TASK TO COMPLETE
In the material below, find each line with the word "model" and list it.

RECORDED DATA
----------
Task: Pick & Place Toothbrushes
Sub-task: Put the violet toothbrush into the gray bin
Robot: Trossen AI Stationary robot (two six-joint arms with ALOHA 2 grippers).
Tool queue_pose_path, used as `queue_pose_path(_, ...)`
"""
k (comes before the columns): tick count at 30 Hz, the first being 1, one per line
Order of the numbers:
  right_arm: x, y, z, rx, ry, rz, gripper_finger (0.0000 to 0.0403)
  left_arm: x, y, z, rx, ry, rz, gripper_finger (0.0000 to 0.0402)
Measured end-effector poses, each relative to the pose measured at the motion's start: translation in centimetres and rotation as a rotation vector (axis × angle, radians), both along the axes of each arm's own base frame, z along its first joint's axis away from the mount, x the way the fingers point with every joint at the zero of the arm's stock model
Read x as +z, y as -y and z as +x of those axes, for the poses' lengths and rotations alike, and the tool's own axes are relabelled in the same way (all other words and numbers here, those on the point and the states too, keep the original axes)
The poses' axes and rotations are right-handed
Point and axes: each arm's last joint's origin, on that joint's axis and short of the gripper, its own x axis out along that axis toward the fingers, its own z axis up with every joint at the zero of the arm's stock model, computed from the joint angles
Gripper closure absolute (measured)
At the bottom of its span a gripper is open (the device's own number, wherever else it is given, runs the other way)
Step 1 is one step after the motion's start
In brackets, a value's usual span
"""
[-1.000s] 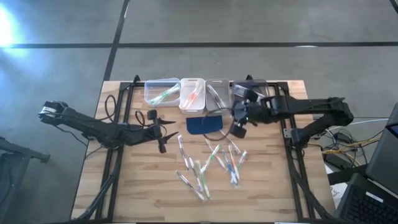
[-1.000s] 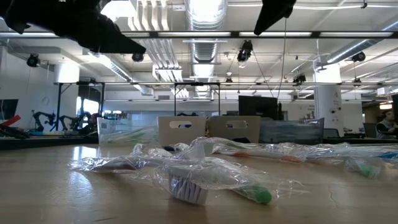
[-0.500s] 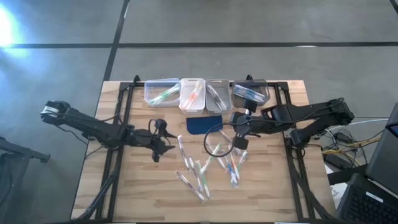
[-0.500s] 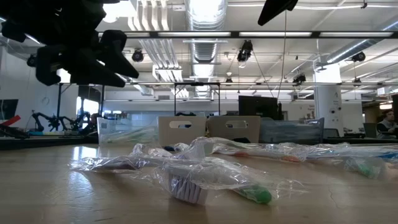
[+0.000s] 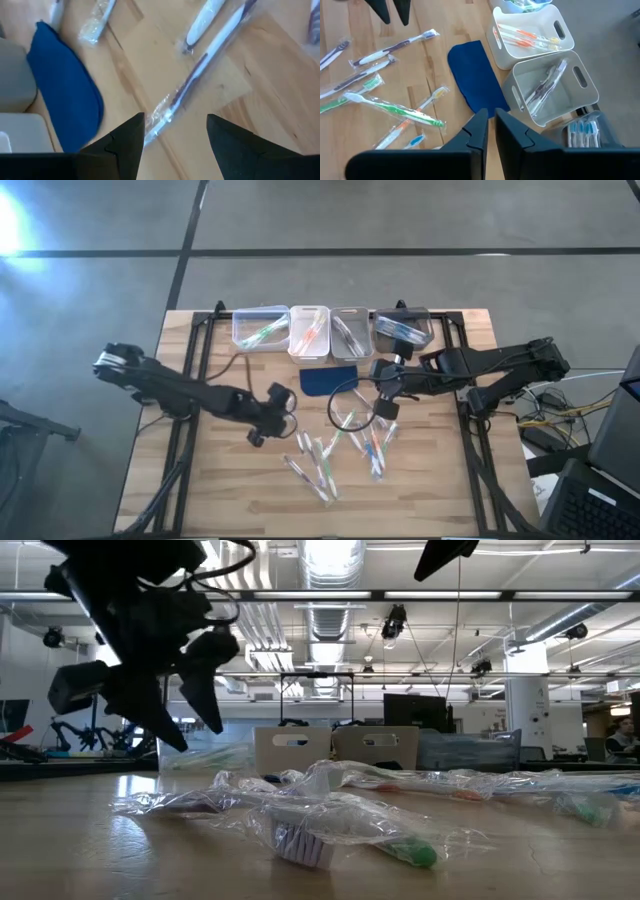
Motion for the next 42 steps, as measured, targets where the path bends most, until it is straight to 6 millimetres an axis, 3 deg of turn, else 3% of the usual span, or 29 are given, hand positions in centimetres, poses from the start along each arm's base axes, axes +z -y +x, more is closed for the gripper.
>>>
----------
SOLUTION
Measured end-effector poses, each relative to the pose measured at the motion's start: translation in centimetres and rotation as a rotation vector (axis × angle, radians), both along the axes of each arm's own base frame, z along its first joint's axis away from the mount, x the way the fingers point with every joint at the zero of the arm's stock model
Point and axes: each arm's last joint's origin, on that joint's axis and short of the gripper, its own x axis out along that axis toward the fingers, its own z axis up with every joint at the zero of the arm's stock model, computed from the joint angles

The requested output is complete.